_Work to be completed_
Line by line, please look for the word "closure" in the following records, then copy each line you find it in.

_Entries supplied_
----------
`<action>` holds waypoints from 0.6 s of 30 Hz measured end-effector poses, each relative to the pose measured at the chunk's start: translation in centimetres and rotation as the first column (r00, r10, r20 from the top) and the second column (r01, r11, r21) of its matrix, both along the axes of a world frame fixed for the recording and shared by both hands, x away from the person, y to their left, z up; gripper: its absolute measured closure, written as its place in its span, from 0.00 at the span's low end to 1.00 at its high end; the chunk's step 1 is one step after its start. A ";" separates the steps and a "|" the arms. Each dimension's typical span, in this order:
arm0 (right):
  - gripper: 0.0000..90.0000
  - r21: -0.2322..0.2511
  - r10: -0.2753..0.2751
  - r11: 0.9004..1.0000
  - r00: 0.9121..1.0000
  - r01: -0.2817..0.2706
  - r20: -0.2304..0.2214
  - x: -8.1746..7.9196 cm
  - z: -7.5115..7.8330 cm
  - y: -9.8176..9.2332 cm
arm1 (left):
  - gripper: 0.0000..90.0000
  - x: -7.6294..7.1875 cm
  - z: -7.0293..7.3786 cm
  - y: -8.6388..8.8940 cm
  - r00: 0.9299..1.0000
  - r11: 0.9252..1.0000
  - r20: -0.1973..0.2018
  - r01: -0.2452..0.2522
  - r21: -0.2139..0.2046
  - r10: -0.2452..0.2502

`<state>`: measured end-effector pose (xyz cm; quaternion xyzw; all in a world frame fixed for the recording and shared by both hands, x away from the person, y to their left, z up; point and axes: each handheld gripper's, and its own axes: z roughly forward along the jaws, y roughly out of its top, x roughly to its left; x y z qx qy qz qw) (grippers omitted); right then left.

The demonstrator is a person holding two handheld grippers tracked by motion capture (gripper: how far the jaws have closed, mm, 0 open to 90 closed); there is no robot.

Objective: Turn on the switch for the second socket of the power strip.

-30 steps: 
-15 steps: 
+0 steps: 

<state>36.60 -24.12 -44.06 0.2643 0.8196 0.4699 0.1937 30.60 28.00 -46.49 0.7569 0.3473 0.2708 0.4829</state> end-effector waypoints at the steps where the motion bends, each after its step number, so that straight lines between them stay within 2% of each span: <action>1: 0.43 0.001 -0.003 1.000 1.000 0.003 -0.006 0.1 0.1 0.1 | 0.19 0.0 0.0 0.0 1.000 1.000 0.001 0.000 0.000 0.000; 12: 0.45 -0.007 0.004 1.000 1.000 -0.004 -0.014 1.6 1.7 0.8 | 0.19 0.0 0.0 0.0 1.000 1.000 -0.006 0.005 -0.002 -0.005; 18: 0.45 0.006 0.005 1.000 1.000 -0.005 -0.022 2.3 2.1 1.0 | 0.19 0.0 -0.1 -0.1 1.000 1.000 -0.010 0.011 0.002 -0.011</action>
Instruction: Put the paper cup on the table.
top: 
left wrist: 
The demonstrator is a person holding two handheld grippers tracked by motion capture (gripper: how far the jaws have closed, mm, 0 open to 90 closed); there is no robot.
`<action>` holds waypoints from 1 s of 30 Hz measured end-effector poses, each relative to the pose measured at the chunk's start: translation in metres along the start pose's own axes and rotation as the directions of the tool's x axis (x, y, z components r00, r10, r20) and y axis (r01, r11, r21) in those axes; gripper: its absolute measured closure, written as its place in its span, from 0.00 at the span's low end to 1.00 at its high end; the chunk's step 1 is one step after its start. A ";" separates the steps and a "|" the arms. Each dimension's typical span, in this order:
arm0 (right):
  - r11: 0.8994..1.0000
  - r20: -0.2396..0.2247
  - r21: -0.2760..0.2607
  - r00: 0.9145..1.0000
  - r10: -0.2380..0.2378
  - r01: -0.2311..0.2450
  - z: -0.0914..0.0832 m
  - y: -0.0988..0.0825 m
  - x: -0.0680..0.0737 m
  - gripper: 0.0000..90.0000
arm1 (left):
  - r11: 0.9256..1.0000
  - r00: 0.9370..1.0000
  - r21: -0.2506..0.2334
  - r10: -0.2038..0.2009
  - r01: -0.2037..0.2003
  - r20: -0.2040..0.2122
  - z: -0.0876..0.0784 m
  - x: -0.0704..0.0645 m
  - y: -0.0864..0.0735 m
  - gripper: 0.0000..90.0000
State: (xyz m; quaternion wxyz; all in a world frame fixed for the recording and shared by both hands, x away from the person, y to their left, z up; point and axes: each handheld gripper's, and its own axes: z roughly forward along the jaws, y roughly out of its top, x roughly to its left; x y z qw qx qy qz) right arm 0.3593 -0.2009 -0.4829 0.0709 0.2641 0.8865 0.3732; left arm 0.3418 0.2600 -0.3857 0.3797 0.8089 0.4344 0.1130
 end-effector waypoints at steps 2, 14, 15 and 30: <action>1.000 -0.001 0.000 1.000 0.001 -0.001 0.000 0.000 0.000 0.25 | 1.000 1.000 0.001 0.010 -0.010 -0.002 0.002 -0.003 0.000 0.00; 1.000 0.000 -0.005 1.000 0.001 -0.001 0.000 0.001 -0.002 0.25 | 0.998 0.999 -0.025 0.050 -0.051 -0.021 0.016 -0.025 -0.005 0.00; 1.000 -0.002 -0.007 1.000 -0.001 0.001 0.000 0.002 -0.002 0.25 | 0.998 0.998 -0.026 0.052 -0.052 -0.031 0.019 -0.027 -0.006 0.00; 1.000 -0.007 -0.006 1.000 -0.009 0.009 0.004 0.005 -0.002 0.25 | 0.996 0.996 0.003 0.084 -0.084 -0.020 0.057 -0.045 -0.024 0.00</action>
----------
_Response to this task_
`<action>` holds waypoints from 0.6 s of 30 Hz measured end-effector poses, each relative to the pose measured at the chunk's start: translation in centimetres and rotation as the first column (r00, r10, r20 from the top) and the second column (r01, r11, r21) of its matrix, both along the axes of a world frame fixed for the recording and shared by both hands, x away from the person, y to their left, z up; gripper: its absolute measured closure, written as its place in its span, from 0.00 at the span's low end to 1.00 at its high end; the chunk's step 1 is one step after its start. A ";" separates the steps and a "|" the arms. Each dimension's typical span, in this order:
`<action>` holds waypoints from 1 s of 30 Hz measured end-effector poses, each relative to the pose measured at the chunk's start: translation in metres along the start pose's own axes and rotation as the directions of the tool's x axis (x, y, z components r00, r10, r20) and y axis (r01, r11, r21) in those axes; gripper: its absolute measured closure, written as its place in its span, from 0.00 at the span's low end to 1.00 at its high end; the chunk's step 1 is one step after its start. A ";" separates the steps and a "|" the arms. Each dimension's typical span, in this order:

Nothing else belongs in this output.